The franchise that won a World Series after signing Daisuke Matsuzaka expressed interest in Yoshinobu Yamamoto but wasn’t really in play for him. Ohtani? Heh.
It’s almost like years of half-measures and scrimping in odd places have turned Fenway Park into an unserious place for elite players. While the lineup features an intruging mix, the paucity of pitching (Lucas Giolito probably won’t solve that, Jordan Montgomery would only help so much) makes them an overwhelming choice to finish last in the AL East for the third time in five years.
Los Angeles Dodgers
The Dodgers? Winter spenders of $1.2 billion? Proud new caretakers of Shohei Ohtani and Yoshinobu Yamamoto and Tyler Glasnow? Losers?
Well, everything’s relative – and the Dodgers’ ceiling was already so high, anyway.

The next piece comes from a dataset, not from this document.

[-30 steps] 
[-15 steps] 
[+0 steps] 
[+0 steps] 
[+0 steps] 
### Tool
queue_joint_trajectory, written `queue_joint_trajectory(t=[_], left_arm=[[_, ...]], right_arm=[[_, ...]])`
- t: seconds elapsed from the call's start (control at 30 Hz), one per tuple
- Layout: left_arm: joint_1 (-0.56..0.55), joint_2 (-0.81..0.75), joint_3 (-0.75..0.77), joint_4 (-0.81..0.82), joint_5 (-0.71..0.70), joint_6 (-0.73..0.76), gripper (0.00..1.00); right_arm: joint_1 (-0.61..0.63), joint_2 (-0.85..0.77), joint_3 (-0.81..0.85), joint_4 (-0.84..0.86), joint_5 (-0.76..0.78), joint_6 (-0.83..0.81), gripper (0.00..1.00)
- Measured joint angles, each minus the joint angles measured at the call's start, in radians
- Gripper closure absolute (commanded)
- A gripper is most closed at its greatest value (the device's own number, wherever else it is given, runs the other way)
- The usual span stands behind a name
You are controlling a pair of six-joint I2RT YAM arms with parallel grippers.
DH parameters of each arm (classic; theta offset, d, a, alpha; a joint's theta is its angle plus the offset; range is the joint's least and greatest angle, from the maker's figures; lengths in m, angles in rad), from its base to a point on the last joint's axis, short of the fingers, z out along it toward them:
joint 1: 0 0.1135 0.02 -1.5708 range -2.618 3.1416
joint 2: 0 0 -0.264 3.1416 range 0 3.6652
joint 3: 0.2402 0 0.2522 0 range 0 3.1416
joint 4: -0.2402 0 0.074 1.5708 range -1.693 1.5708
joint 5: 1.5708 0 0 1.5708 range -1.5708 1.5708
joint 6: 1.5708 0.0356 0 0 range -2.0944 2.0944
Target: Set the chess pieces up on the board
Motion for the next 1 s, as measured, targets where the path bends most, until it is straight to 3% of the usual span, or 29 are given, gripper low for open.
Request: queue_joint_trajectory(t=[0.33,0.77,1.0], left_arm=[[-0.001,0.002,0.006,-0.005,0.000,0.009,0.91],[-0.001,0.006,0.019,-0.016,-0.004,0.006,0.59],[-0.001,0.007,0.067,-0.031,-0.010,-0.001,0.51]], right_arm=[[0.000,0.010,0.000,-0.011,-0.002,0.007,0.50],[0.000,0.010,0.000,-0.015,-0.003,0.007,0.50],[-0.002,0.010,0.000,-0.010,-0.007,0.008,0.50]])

Will Ohtani boost ticket sales? The Dodgers were already playing to 93% capacity.
Send TV ratings through the roof? The Dodgers already enjoy an $8.35 billion TV contract.
What about those jersey sales? Well, they go into a centralized revenue stream, anyway.
And how about on the field? Lest you forget, the Dodgers have already made the playoffs 11 consecutive seasons and won 100 games last year.
Certainly, the new guys will help – a lot. But come Oct. 8, they’ll simply be one of eight clubs hoping the postseason roulette wheel spins favorably. Sure, they might have a better than 12.5% chance of winning the World Series.
But the grander expectations and lavish spending will far more likely engender greater disappointment if they again fall short of a championship – as the postseason crapshoot heavily suggests they will.